The disposal of debris in Fukushima Prefecture from the March 2011 calamities will not be completed by the end of fiscal 2013, as originally planned, the Environment Ministry admitted Tuesday.
According to the ministry, the magnitude 9.0 quake and the monstrous waves it spawned generated 25.9 million tons of rubble in the three worst-affected prefectures in Tohoku — Iwate, Miyagi and Fukushima. In response, the government set a deadline for completing the removal process by the March 2014 end of this fiscal year.
But while Miyagi and Iwate are likely to meet this target, Fukushima hasn’t been able to keep pace, mainly because the ensuing nuclear crisis has severely hindered and delayed cleanup efforts.
“As for Fukushima, completion (of the debris removal) will be difficult” to achieve by the target date in light of the three meltdowns at the Fukushima No. 1 plant, Environment Minister Nobuteru Ishihara told reporters.
He said his ministry will come up with a new time frame and disclose it this summer.
“We will do our best to accelerate the process,” Ishihara vowed.
Although Miyagi and Iwate remain unable to process and dispose of the vast amount of rubble left behind by the quake and tsunami, more than a dozen prefectures have volunteered to accept nearly 700,000 tons of debris for incineration or burial.
But the circumstances are different in Fukushima, where most of the rubble around the wrecked nuclear plant remains untouched. Even the processing of debris that workers have managed to gather has been delayed, as the central and prefectural governments have struggled to secure temporary storage facilities and find ways to lower the rubble’s radiation levels.
The ministry also revealed Tuesday that 3.2 million tons of tsunami-related debris, or 32 percent of the total, had been removed from Iwate, Miyagi and Fukushima as of March 31. In addition, around 9.2 million tons of quake-related rubble, some 58 percent of the total, had been removed from the three prefectures by the April 1 start of fiscal 2013.
In a related development, the government’s nuclear disaster headquarters decided Tuesday to realign the town of Futaba, Fukushima Prefecture, and divide it into two evacuation zones based on estimated annual radiation doses. The entire town is currently a no-go zone.
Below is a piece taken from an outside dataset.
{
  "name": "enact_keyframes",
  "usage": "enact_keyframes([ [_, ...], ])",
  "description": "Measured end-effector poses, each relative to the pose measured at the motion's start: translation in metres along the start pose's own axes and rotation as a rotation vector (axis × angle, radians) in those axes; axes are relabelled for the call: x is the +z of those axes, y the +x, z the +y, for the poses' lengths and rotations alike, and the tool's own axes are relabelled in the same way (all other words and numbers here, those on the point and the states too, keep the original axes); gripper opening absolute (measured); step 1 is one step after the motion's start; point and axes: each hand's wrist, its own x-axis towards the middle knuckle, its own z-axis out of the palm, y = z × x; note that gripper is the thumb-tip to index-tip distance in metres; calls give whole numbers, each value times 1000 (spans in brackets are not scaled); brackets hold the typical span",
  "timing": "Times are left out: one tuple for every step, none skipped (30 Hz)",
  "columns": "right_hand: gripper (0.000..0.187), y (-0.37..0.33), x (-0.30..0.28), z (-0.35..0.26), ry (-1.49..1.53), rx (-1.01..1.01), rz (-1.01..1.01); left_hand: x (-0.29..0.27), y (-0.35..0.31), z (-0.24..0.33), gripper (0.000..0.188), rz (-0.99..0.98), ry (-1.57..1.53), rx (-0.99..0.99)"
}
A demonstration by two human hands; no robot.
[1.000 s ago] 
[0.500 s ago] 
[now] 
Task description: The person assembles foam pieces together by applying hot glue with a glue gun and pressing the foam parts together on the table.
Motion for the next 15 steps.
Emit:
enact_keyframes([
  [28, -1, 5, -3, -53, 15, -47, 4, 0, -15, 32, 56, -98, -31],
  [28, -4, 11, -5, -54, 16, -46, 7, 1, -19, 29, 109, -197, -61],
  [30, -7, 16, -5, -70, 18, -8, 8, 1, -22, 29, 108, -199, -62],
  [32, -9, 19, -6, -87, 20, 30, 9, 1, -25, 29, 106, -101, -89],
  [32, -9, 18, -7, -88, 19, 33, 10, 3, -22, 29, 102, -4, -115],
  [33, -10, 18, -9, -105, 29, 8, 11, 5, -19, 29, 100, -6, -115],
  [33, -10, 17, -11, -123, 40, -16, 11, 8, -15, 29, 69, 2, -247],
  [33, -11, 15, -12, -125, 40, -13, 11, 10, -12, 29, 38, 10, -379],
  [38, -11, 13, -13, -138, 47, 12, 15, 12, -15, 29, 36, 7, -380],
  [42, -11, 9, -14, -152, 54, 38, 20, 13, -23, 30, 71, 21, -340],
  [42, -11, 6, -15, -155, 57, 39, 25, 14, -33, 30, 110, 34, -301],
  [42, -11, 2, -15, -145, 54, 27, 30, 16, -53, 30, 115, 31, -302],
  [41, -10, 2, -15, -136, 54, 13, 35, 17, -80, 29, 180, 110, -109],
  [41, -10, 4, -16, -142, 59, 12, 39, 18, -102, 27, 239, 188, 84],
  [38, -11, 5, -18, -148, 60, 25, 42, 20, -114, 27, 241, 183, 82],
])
As of May 28, most of Futaba will be classified as an area with annual radiation levels in excess of 50 millisieverts and residents will be prevented from returning for at least the next four years. But the other parts of the town, where the radiation doses measure 20 millisieverts or less, will be redesignated as an area for which preparations will be made for lifting the evacuation order.
Futaba will be the 10th of 11 municipalities around Fukushima No. 1 to be reclassified by the central government.
Information from Jiji added
Nuke regulators’ confab
Nuclear regulators from nine countries including Japan, the U.S. and South Korea are discussing their responses to the Fukushima nuclear crisis in a closed meeting in Tokyo.
The three-day International Nuclear Regulators Association meeting, chaired by Shunichi Tanaka, head of the Nuclear Regulation Authority, began Monday and is being held behind closed doors to “enable participants to communicate candidly,” officials said.
On Wednesday the participants are to inspect work to contain the crisis at the Fukushima No. 1 plant, the officials said.
Tanaka was expected to report to the meeting about the nation’s new nuclear safety regulations and enhanced measures based on lessons learned from the catastrophe.
The association’s nine member countries, which include Britain, France, Germany, Canada, Spain and Sweden, take turns hosting these meeting.
It was previously held in Japan in 2004.